Information:
First exhibited in 1961 at UBC, in a “One-Painter One-Sculptor” show with Herbert Siebner. Then exhibited in 1964 in the Canadian Pavilion at the Venice Biennale.
The model for "Black Priestess" is now known to be Marie Maggiore Wilkinson, ballet dancer and dance teacher, former wife of Jack Wilkinson, and model for the Jan Zach group. A later, more architectural, version of the "Priestess", called "Thronepiece", was originally called "This Is Marie". As well, casting instructions for this piece to Racine Foundry, Detroit, 1965, refer to "This Is Marie".

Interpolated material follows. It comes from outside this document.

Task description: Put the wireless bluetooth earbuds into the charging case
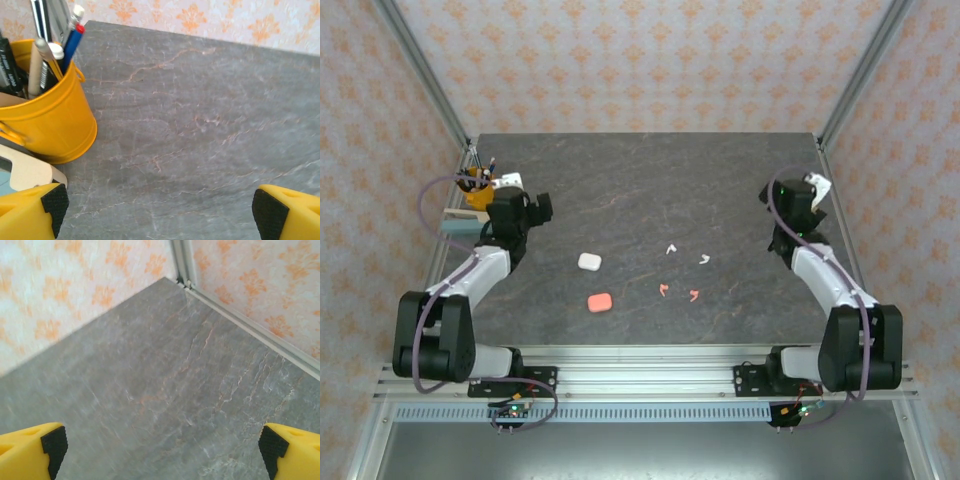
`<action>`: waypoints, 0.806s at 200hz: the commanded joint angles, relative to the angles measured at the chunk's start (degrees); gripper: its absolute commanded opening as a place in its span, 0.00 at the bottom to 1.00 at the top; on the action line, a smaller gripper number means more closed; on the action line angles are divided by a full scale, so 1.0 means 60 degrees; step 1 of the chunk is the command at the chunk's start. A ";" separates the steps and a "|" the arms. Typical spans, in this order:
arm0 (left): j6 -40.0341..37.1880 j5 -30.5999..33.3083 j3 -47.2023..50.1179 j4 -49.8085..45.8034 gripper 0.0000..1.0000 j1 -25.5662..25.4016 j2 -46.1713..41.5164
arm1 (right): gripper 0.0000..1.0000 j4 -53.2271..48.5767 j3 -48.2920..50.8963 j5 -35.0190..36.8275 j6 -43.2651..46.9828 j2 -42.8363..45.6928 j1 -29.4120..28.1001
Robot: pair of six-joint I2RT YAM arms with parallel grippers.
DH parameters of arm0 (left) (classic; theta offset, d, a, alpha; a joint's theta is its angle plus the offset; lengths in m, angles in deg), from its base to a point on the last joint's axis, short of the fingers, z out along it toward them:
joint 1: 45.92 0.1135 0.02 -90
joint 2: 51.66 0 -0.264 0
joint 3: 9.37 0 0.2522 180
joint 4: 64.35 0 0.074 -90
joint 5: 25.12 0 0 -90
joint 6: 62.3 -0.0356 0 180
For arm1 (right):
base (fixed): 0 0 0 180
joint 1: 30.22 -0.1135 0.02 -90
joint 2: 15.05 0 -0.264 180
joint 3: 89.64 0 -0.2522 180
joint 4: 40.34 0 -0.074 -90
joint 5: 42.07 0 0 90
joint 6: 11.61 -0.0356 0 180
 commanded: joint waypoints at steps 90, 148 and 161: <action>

All the other priestesses, in their many sizes and variations, from a width of 54 inches down to a half-inch, proceed from this one sculpture. Regardless of size, the strong form always holds true. The artist’s intent was, some day, to “make the Priestess as large as a building, so people could walk through the passageways”.
In an unpublished essay dated 1972, Kenneth Coutts-Smith wrote: “There is, in Mayhew’s work, a whole family of sculptures where a sense of a mysterious inner space, of secret chambers, is wedded to a distinct elegiac quality… Ossip Zadkine, confronted by this piece, pointing at a depression in the surface, once said to Mayhew, ‘I want to be buried right there. Make it big enough for me to be buried right there’.”
Elza Mayhew: Pencilled working notes for Priestess, 1961:
1. to have a great refinement –
in form
in proportion.
2. to be “open” –
to the space around
to the human –
3. to be the ultimate in understatement
4. perceptual
conceptual
architectural
personal
Endnote
In 1971, Elza was visited by Japanese artist Isamu Akino (1935 – 2011) who had become known for his rubbings of ancient Nepalese stone carvings. Isamu, with his young family, lived and worked in Elza’s studio for that year, while making more than 75 rice paper rubbings and impressions from her sculptures.
The rice paper rubbings were made using black inks for the most part, though he sometimes chose sepia, red, blue or blue-green inks. The rubbings also included “wrap-arounds” [see Guardian I], collages, and detail sections.
To make the impressions, Isamu dampened the rice paper and pressed it into the crevices and apertures of the sculptures, creating a third dimension. The rice paper was left in its natural beige. [See Fabled City, Holy Man.]
Isamu’s rubbing from the Black Priestess was later made into a series of silk-screen prints in four different colour variations.